Mastering Docker Compose: Simplify Multi-Container Apps

POST-INCIDENT AUDIT: REPORT #88-B (CRITICAL SYSTEM COMPROMISE)
DATE: 2024-10-14
AUDITOR: Senior Infrastructure Architect (Security/Hardening)
SUBJECT: The systematic failure of docker compose deployments in the “Alpha-Omega” staging environment.

Table of Contents

1. The Incident Log

The following is a raw dump from the host prod-srv-01 during the initial breach detection. The developer responsible claimed the setup was “standard.” I claim it was an invitation to a funeral.

# journalctl -u docker.service --since "2024-10-14 02:00:00"
Oct 14 02:10:15 prod-srv-01 dockerd[1102]: container_id=a4f2e... exec "curl http://169.254.169.254/latest/meta-data/iam/security-credentials/"
Oct 14 02:12:44 prod-srv-01 kernel: [10422.12] audit: type=1400 audit(1728871964.123:45): apparmor="DENIED" operation="mount" info="failed flags check" error=-13 profile="docker-default" name="/proc/" pid=14202 comm="python3"
Oct 14 02:15:01 prod-srv-01 dockerd[1102]: container_id=a4f2e... OOM kill detected. Memory limit exceeded.
# docker stats --no-stream
CONTAINER ID   NAME          CPU %     MEM USAGE / LIMIT     NET I/O           BLOCK I/O   PIDS
a4f2e8b1c0d9   web_app       185.20%   1.99GiB / 2GiB        12.4GB / 8.2GB    14MB / 0B   842
# iptables -L DOCKER -n -t nat
Chain DOCKER (2 references)
target     prot opt source               destination         
RETURN     all  --  0.0.0.0/0            0.0.0.0/0           
DNAT       tcp  --  0.0.0.0/0            0.0.0.0/0            tcp dpt:6379 to:172.18.0.3:6379

The post-mortem revealed a classic disaster. A developer used a standard docker compose file. They exposed Redis to the world. They didn’t set resource limits. They didn’t drop capabilities. An attacker hit the Redis port, used a known Lua script injection to gain shell access, and immediately started probing the cloud provider’s metadata service. The only reason we caught it was a poorly written cryptominer that tripped the OOM killer. We didn’t “win.” We got lucky.

2. The Teardown: Why Your YAML Is a Liability

The default behavior of docker compose is built for speed, not for survival. When you run docker compose up, you are handing the keys of your kernel to a set of binaries you likely haven’t audited.

First, the ports directive. Most developers think 6379:6379 means “open this port on the firewall.” No. It means “bypass the host’s ufw or firewalld and inject a DNAT rule directly into the iptables DOCKER chain.” Your host-level firewall is now irrelevant. If that container is running as root—which it is, by default—you have effectively bridged your internal memory store to the public internet with zero filtering.

Second, the networking. The default bridge network allows every container to talk to every other container. Why does the frontend need to reach the database’s management port? It doesn’t. But in a default docker compose stack, the blast radius is the entire subnet.
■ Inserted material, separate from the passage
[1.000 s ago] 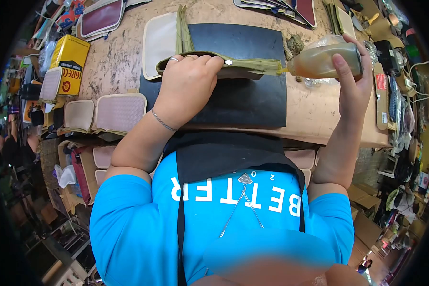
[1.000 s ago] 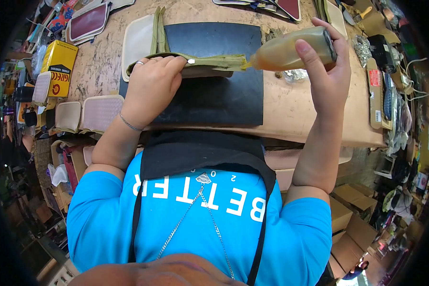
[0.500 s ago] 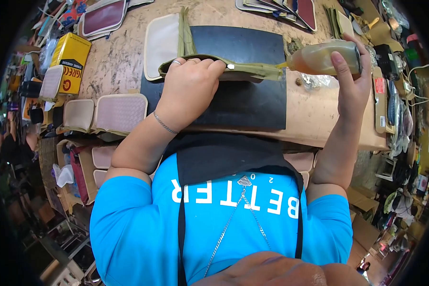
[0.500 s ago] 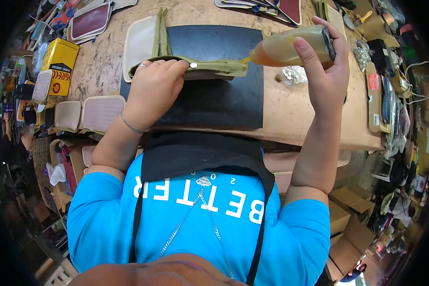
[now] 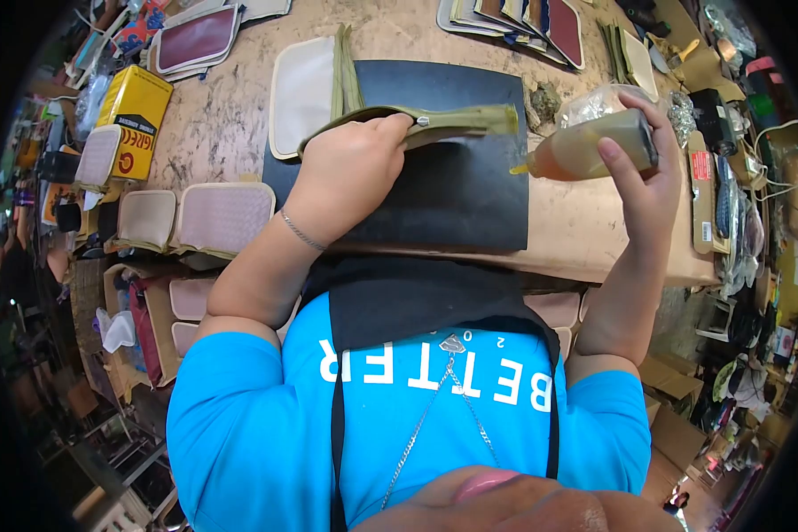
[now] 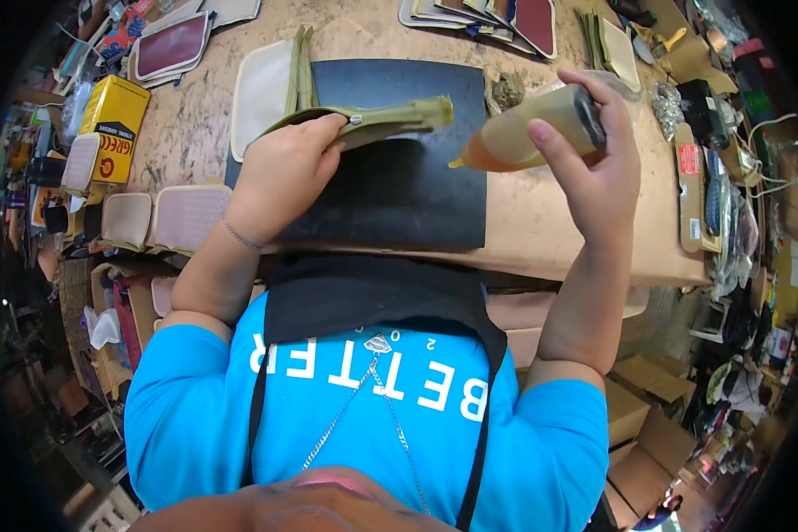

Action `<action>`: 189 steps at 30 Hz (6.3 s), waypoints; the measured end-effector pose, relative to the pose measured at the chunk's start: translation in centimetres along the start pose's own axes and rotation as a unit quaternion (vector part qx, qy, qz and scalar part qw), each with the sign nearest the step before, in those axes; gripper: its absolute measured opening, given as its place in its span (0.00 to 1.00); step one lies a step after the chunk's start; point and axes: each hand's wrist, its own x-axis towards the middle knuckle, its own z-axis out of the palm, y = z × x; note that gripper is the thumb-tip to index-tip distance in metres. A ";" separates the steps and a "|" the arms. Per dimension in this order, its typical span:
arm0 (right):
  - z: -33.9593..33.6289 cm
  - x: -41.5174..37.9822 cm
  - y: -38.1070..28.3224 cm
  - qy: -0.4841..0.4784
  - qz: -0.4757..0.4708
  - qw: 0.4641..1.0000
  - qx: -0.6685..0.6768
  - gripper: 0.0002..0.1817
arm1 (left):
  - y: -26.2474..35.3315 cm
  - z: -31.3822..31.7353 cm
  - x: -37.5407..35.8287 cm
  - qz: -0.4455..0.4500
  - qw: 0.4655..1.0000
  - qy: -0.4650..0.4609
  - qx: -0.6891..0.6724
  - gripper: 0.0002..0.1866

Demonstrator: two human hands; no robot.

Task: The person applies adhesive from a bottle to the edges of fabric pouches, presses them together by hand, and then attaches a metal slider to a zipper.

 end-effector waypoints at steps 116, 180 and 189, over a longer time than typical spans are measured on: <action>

Third, capabilities. Linux kernels use capabilities to break down the “root” privilege into smaller pieces. By default, Docker grants containers things like NET_RAW (perfect for ARP spoofing) and MKNOD (creation of special files). Most applications need none of these. Leaving them active is negligence.

3. The Reconstruction: Hardening the Stack

We are going to rebuild this using docker compose v2.27.0. We are going to treat the host like a hostile environment and the containers like untrusted actors. We will not use “magic.” We will use explicit, restrictive configurations.

H2: The Fallacy of Default Bridge Networking

The first step is to kill the default network. We will define multiple networks with internal: true to ensure that back-end services cannot reach the outside world, even if the container is compromised.

networks:
  frontend_net:
    driver: bridge
    driver_opts:
      com.docker.network.bridge.name: br-frontend
  backend_net:
    internal: true
    driver: bridge
    driver_opts:
      com.docker.network.bridge.name: br-backend

By setting internal: true, Docker configures iptables to drop any packet leaving that bridge that isn’t destined for another container on the same bridge. This prevents exfiltration. If an attacker gains a shell on your database container, they can’t curl their command-and-control server. They are trapped in a dark room.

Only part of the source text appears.